Current Policy Themes
To say that obesity is caused by merely consuming too many calories is like saying that the only cause of the American Revolution was the Boston Tea Party. Adelle Davis, a harsh critic of food industry, atleast pinpointed through these words the complexity and prevalence behind the chubbiness.
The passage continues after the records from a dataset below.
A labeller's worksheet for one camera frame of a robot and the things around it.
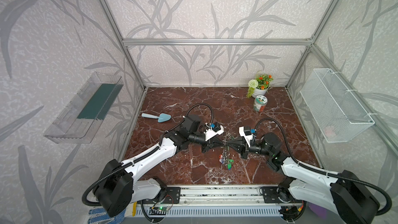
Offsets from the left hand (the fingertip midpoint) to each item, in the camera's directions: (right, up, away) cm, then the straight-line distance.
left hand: (223, 140), depth 72 cm
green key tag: (+4, -13, +5) cm, 15 cm away
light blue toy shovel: (-38, +7, +30) cm, 49 cm away
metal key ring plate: (+2, -7, 0) cm, 7 cm away
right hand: (+2, +1, 0) cm, 2 cm away
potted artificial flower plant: (+28, +29, +32) cm, 51 cm away
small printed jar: (+27, +17, +29) cm, 43 cm away
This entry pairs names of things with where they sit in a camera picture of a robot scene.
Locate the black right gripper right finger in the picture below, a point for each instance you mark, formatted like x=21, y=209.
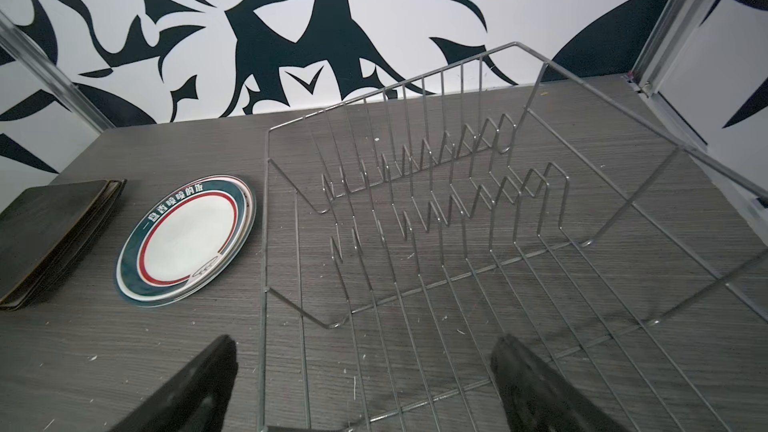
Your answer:
x=537, y=398

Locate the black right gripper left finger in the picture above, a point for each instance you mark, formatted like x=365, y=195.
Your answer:
x=194, y=399

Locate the round white plate green rim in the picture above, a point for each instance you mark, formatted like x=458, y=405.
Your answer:
x=185, y=241

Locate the black plate orange rim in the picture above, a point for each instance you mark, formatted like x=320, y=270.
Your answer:
x=44, y=233

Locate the wire metal dish rack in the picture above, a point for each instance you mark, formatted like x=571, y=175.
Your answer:
x=406, y=230

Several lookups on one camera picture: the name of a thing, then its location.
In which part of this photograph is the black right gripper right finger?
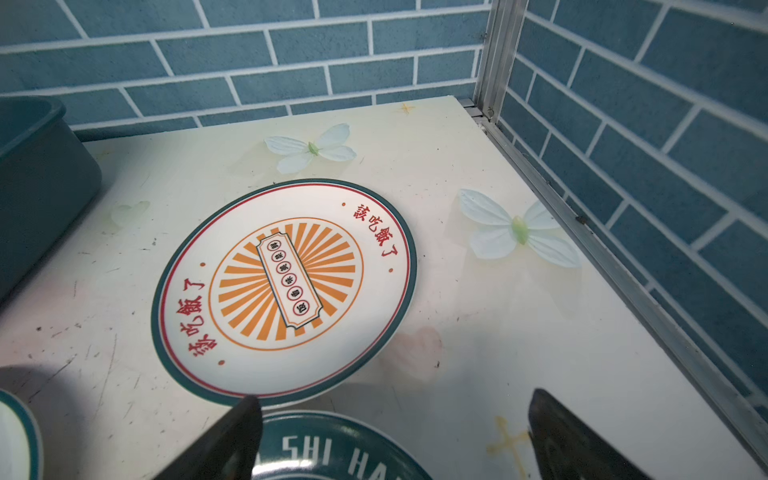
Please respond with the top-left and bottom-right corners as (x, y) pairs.
(528, 388), (650, 480)

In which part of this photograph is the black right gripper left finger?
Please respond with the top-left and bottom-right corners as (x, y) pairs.
(155, 396), (263, 480)

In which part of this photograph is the green rim text plate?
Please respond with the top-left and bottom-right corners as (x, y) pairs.
(251, 411), (430, 479)
(1, 390), (44, 480)

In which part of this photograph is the teal plastic bin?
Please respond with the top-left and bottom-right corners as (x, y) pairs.
(1, 97), (102, 298)

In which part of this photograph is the right orange sunburst plate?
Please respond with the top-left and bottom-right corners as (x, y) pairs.
(151, 179), (417, 409)

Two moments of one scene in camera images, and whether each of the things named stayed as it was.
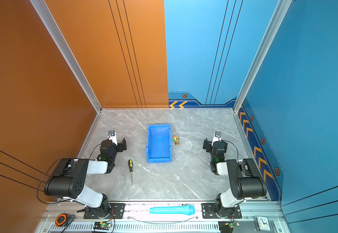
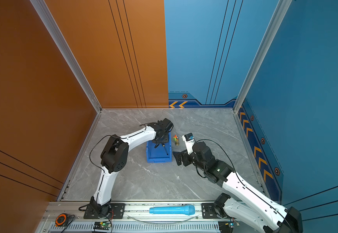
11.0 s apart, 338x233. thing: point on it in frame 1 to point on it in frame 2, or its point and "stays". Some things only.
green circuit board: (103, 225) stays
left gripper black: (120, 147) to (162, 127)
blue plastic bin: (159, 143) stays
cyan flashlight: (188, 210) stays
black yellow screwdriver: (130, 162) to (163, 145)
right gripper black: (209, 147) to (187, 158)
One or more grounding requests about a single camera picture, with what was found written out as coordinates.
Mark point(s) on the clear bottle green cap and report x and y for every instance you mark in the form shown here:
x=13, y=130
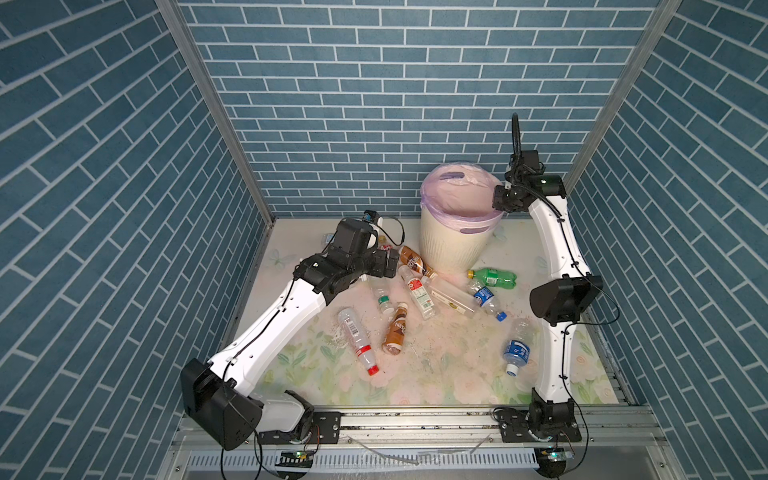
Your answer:
x=384, y=303

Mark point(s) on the frosted clear tall bottle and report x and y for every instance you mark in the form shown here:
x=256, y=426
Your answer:
x=452, y=297

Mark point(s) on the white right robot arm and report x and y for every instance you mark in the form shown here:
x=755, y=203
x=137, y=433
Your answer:
x=571, y=286

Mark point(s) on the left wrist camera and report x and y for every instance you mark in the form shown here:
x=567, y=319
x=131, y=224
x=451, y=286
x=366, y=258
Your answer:
x=374, y=219

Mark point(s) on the white bin with pink liner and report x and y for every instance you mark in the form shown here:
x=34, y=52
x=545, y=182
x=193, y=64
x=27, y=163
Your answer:
x=457, y=216

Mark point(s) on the clear bottle red white label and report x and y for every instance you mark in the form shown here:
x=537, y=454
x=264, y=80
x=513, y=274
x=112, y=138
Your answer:
x=418, y=292

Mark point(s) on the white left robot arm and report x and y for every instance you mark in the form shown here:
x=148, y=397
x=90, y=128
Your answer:
x=219, y=395

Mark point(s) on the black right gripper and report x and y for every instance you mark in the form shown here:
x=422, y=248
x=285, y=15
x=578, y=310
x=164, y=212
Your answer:
x=496, y=200

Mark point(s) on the brown drink bottle upper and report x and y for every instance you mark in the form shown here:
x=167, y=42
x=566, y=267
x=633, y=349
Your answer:
x=415, y=262

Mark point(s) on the clear bottle red cap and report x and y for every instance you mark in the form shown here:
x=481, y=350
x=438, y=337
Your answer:
x=358, y=339

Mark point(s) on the brown drink bottle lower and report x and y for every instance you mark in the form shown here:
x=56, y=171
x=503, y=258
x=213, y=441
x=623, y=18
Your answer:
x=395, y=337

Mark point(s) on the green soda bottle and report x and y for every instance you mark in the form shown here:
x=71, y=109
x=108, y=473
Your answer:
x=495, y=278

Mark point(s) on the brown drink bottle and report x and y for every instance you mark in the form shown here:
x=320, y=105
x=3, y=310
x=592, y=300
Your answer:
x=415, y=262
x=395, y=337

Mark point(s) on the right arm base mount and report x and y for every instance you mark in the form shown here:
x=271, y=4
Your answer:
x=538, y=424

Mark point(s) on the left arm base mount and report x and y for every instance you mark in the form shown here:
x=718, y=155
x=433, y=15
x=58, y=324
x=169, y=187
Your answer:
x=319, y=427

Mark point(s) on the water bottle blue label white cap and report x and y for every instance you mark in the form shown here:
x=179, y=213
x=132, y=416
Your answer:
x=517, y=353

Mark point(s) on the aluminium front rail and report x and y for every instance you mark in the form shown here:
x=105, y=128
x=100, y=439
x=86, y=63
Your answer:
x=457, y=427

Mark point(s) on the clear bottle blue cap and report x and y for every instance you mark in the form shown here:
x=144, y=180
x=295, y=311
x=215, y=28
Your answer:
x=486, y=300

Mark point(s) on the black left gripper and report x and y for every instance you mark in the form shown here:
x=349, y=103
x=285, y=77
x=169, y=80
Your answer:
x=379, y=269

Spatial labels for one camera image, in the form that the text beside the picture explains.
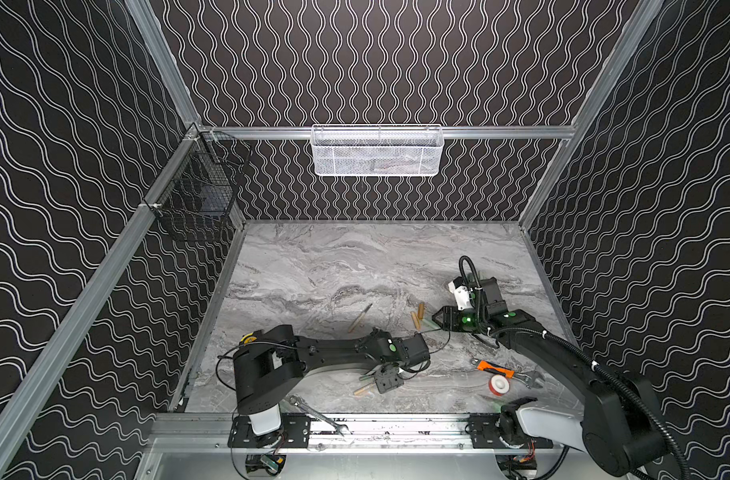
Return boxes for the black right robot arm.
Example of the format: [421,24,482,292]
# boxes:
[432,273,691,479]

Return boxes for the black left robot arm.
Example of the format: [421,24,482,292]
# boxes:
[228,324,431,436]

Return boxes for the green pen cap on table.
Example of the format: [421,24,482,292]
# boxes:
[421,319,439,332]

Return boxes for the tan pen cap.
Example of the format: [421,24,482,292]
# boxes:
[411,302,425,331]

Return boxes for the tan pen with dark tip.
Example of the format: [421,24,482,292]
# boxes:
[348,303,373,333]

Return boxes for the red white tape roll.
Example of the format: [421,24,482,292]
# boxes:
[488,375,511,396]

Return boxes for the silver wrench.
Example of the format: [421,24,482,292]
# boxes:
[288,395,350,436]

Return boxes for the yellow black tape measure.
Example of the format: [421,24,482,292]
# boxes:
[240,332,257,345]

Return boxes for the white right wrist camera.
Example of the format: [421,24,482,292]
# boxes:
[448,276,477,311]

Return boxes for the orange handled utility knife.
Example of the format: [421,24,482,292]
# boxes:
[472,359,516,380]

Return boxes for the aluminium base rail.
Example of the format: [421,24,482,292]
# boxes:
[154,413,630,454]

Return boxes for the white wire mesh basket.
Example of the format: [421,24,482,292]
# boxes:
[310,124,445,177]

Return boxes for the black wire basket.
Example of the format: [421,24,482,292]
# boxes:
[152,132,255,244]

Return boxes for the aluminium corner frame post right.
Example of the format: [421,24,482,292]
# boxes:
[519,0,664,232]

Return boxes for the aluminium corner frame post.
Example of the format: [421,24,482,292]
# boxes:
[126,0,201,126]
[519,0,664,232]

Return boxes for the aluminium corner frame post left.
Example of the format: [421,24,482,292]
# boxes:
[126,0,201,126]

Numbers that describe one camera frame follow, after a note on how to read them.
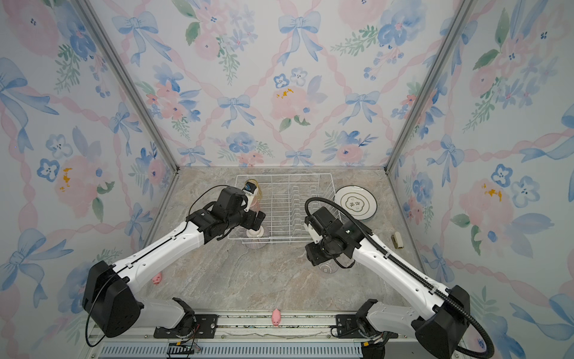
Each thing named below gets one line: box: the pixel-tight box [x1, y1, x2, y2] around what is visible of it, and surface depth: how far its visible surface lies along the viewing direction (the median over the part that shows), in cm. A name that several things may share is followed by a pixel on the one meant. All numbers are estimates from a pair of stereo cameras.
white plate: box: [333, 184, 378, 221], surface depth 106 cm
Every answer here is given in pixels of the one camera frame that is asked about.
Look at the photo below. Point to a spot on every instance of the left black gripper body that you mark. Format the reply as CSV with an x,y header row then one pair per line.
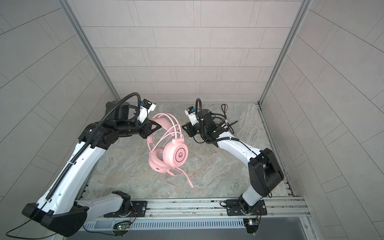
x,y
127,128

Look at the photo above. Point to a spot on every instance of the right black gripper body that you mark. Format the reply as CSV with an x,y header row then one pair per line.
x,y
198,129

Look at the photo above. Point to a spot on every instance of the pink cat-ear headphones with cable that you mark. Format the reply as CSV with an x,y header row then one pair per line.
x,y
171,151

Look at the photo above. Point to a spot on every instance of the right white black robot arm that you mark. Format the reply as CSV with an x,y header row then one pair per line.
x,y
265,172

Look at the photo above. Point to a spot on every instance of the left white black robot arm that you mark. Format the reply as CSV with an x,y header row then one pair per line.
x,y
59,209

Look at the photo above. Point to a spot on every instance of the left green circuit board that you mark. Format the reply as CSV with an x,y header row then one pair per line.
x,y
121,228

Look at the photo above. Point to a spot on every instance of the white ventilation grille strip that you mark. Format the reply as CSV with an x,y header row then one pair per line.
x,y
175,224

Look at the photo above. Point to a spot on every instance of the right circuit board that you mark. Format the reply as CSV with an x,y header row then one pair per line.
x,y
251,225

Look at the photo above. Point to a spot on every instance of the white black headphones with cable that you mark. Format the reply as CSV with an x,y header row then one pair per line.
x,y
219,119

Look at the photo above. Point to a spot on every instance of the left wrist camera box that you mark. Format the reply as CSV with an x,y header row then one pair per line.
x,y
145,108

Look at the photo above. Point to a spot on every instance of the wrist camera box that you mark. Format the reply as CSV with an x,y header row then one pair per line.
x,y
145,108
191,113

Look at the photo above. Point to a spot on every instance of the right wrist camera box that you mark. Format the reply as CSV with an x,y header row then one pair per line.
x,y
191,113

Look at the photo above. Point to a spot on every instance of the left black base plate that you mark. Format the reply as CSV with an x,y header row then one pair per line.
x,y
138,208

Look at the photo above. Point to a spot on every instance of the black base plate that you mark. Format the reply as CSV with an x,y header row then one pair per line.
x,y
234,207
138,208

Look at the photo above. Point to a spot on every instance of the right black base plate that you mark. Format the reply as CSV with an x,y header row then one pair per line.
x,y
234,207

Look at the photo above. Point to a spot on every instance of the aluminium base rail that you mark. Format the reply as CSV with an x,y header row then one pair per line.
x,y
279,207

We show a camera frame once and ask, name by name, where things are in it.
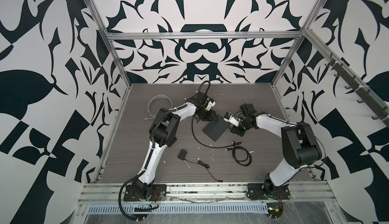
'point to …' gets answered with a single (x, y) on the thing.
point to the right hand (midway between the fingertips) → (235, 127)
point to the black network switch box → (215, 129)
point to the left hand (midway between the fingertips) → (218, 117)
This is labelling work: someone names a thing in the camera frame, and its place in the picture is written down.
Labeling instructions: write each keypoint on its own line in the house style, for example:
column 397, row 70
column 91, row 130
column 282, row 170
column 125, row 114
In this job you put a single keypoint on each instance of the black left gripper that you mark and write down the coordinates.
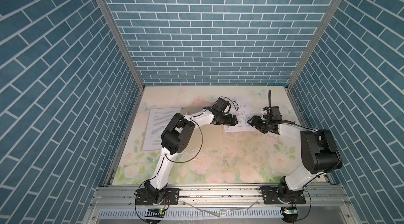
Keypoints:
column 228, row 122

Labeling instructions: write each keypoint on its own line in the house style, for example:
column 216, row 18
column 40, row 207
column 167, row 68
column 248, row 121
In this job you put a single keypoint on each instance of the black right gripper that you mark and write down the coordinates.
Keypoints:
column 255, row 121

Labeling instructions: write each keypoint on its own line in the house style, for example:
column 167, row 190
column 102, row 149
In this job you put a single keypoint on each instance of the white technical drawing sheet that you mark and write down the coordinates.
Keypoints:
column 241, row 108

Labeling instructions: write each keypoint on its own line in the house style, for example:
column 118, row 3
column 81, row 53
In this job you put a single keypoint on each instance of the white printed text sheet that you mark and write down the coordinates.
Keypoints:
column 157, row 122

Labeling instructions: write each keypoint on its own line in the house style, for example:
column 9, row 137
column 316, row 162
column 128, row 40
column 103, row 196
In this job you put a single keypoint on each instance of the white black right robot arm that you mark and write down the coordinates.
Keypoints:
column 319, row 154

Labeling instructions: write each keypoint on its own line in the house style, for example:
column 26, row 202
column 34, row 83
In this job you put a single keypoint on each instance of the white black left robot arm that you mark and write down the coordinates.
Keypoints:
column 175, row 138

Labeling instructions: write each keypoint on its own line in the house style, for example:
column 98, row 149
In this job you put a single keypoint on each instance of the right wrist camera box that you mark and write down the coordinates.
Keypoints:
column 272, row 113

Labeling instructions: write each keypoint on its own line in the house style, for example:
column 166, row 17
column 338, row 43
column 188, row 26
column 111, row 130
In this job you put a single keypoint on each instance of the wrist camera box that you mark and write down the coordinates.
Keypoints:
column 221, row 105
column 272, row 113

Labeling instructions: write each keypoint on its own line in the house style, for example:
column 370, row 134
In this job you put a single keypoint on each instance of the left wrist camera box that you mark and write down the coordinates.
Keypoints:
column 221, row 105

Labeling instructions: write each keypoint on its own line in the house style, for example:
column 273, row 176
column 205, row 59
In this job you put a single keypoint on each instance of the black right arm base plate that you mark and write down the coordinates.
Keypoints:
column 275, row 196

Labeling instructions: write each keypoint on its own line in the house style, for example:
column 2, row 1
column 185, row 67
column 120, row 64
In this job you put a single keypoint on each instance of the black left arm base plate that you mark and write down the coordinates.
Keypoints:
column 149, row 198

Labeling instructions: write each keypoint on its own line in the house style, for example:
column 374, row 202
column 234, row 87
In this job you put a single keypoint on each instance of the aluminium front rail frame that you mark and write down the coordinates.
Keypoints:
column 221, row 204

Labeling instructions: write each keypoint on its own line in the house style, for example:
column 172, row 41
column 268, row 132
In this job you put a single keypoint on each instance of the aluminium right corner post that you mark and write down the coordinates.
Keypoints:
column 326, row 19

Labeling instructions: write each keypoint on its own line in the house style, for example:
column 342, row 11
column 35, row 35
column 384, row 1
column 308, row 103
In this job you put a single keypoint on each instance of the aluminium corner post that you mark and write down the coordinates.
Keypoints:
column 103, row 6
column 326, row 19

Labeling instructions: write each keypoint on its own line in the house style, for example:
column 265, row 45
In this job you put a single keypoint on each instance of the aluminium left corner post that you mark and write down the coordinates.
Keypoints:
column 103, row 6

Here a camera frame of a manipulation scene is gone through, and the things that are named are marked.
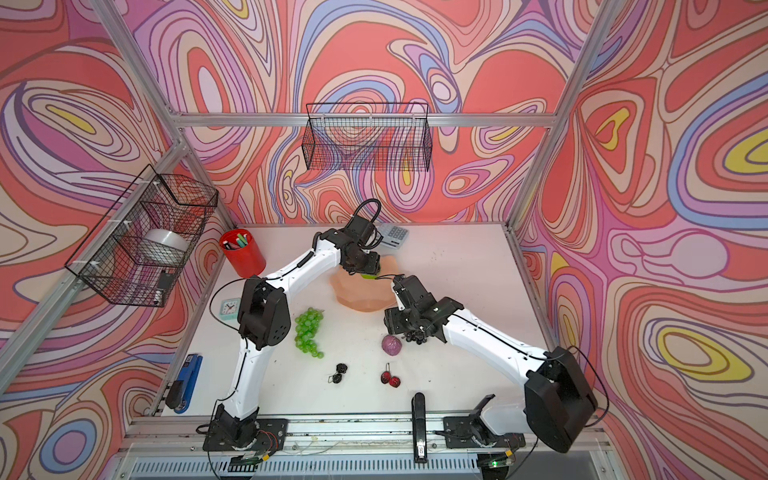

Obesity is an issue of concern for Aborginal community as it is more widespread compared to the rest of the Canadian population. Take for instance a study on this topic by Peter Katzmarzyk that appeared in Nature in 2008. It states:
The prevalence of obesity in adults was 22.9% (men: 22.9%; women: 22.9%), and the prevalence was higher among Aboriginals (37.8%) compared to non-Aboriginals (22.6%). The prevalence of obesity in children and youth was 8.2% (boys: 9.2%; girls: 7.2%), and the prevalence was higher among Aboriginals (15.8%) compared to non-Aboriginals (8.0%). In both youth and adults, the odds for obesity were higher among Aboriginals (youth: OR = 2.3 (95% CI: 1.4–3.8); adults: OR = 2.4 (95% CI: 1.6–3.6)) after adjustment for a number of covariates. There were no ethnic differences in the prevalence of physical inactivity; however, physical inactivity was a predictor of obesity in both the Aboriginal and non-Aboriginal samples.
Health Canada also reinforce these health concerns for the Aboriginal people through 2007 Canadian Community Health Survey. Their report on 'Obesity in Canada' draws the following scenario:
Obesity is an important health issue among First Nations, Inuit and Métis populations. Self-reported data from 2007 show that obesity rates are higher among off-reserve Aboriginal adults compared to non-Aboriginal people (24.8% vs. 16.6%). Indeed, self-reported data from the 2002/03 First Nations Regional Longitudinal Health Survey demonstrate that prevalence of obesity is particularly high among on-reserve First Nations people: 31.8% of adult men, 41.1% of adult women, 14.0% of youth and 36.2% of children were considered obese.
Besides Canada, obesity is also prevalent among Aboriginal people in the United States, Australia, New Zealand, and the Pacific Islands. The question may arise, what is meant by obese. Well, adult obesity is based on body mass index (BMI), with those above 30 kg/m2 in BMI considered as obese. Also, the term overweight is limited to individuals with BMI greater than or equal to 25 kg/m2.
Ontario and western provinces are at the centre on the debate on obesity among adult Aboriginals as suggested by 2004 Canadian Community Health Survey (CCHS). The prevalence of obesity among 19- to 50-year-olds and specifically Aboriginal women, was much higher among off-reserve Aboriginal people than among non-Aboriginal people.
All these studies agree on differences in obesity rates between Canada's aboriginal and non-aboriginal population. As far as the reasons are concerned, one study by Statistics Canada in particular mentioned the poor eating habits especially among young aboriginal women as the main culprit behind obesity. Pinpointing these poor eating habits, the reports states:
Aboriginal women simply consumed more calories than non-aboriginal women -- an average of 359 more per day. And many of those calories were not coming from fruits and vegetables or other healthy foods. The data showed, for example, that aboriginal women consumed about three times as many non-diet soft drinks a day as non-aboriginal women. Aboriginal women were also getting a greater share of their caloric intake from the "sandwich" category of foods, a category that includes sandwiches, submarines, pizza, hamburgers and hot dogs.
Although there are a number of programmes to arrest this health issue among the Aboriginals. For instance, the Children's Fitness Tax Credit, the Aboriginal Diabetes Initiative, and the half-a-billion dollars recreational facilities across Canada. Nevertheless, more needs to be done to highlight the long term consequences of obesity among Aboriginals and its effects on family life and the broader Canadian economy.